Hay tantos días en la vida de una persona para levantarse temprano, mirar el cielo y el lucero del alba, y preguntarse por qué están allí (La Vida).

Hay tantas preguntas para hacerse sobre todo lo que está a la vista: las hormigas, los árboles, el viento (Ensayo sobre el libro “¿Y tú qué sabes?”).

Mi perra me mira con una mirada que parece contener respuestas; ¿cómo sé que ella no sabe más que yo de estos misterios? (¿En qué creen los que no creen?).

El misterio de las manos que dejaron su silueta en las cavernas es tan parecido al de los niños que hoy aprenden -desde su supuesta página en blanco de nacer- el significado de las palabras; aprenden a hablar y, poco después, a dibujar en un cuaderno esos símbolos que construirán en silencio palabras, palotes en progreso hacia unas frases que pueden desnudar el mundo (¿Por qué a las palabras se las lleva el viento?).

Yo no sé, pero cada día está envuelto en una niebla que es sagrada y que cada uno de nosotros quiere atravesar, quiere descifrar (La verdad que surge entre enigmas y paradojas).

A lo largo de la historia del mundo hemos fabricado instrumentos para medir, pesar, mirar más lejos o más cerca, para fotografiar el inicio del universo (La Ciencia).

Pero nada alcanza, cada descubrimiento trae preguntas más arduas que las que nos llevaron a descubrir alguna cosa (Experimento: El Caldo Primordial).

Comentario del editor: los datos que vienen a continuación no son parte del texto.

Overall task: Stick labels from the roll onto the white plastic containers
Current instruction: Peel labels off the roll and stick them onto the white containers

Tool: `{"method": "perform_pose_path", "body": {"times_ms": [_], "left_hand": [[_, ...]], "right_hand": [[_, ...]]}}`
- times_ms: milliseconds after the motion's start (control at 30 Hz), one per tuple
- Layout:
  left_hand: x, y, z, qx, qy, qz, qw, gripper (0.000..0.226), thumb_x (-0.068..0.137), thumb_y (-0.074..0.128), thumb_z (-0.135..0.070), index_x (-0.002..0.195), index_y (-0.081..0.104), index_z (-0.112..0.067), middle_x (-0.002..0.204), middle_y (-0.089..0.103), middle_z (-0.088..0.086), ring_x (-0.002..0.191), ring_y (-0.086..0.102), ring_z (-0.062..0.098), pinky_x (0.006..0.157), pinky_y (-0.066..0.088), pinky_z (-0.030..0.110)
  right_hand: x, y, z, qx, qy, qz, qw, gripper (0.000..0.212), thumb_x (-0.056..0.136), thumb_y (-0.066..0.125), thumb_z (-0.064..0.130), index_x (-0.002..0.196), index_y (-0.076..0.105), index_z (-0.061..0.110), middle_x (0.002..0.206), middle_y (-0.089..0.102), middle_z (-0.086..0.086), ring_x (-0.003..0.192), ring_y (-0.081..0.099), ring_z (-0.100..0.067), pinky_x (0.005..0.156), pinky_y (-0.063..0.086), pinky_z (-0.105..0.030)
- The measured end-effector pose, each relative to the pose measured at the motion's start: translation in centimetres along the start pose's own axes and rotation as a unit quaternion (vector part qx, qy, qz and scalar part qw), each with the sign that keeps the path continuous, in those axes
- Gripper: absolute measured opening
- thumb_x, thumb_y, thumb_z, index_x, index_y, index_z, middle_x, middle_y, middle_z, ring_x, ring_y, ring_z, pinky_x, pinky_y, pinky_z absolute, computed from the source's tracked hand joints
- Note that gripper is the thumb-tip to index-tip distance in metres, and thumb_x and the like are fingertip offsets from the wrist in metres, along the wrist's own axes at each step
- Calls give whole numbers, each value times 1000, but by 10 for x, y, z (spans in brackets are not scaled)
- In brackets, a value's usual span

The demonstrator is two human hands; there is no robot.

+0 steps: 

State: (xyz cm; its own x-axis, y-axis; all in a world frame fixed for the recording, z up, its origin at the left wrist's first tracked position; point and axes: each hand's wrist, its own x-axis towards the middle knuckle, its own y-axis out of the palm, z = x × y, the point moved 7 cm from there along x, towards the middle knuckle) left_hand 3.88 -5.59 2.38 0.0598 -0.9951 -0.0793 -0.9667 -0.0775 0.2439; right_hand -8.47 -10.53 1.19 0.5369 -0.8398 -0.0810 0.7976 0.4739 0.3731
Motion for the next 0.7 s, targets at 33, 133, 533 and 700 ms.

Y también entender las aparentes contradicciones de cada cosa descubierta resulta difícil: luces que nos apagan, leyes de gravedad que nos sostienen, espacios ocupados y al mismo tiempo desocupados por cuerpos.

De las cosas más sencillas y evidentes sobre las que uno pueda preguntarse provienen las respuestas más abstrusas. ¿Cómo nací, por qué nací, por qué estoy aquí?

Con facilidad, cuando lo que nos preocupa son estos temas, nos mandan al filósofo -al psicólogo nos han mandado anteriormente, y él se ha dado por vencido.

Mas lo que necesitamos es un científico-filósofo-técnico que nos revele la verdad que nunca tiene.

O caeremos en un sacerdote -de cualquier religión-, o en un poeta -de cualquier delirio- que nos dé explicaciones consagradas, convincentes: la convicción es transmisible (Juego, conocimiento y cultura).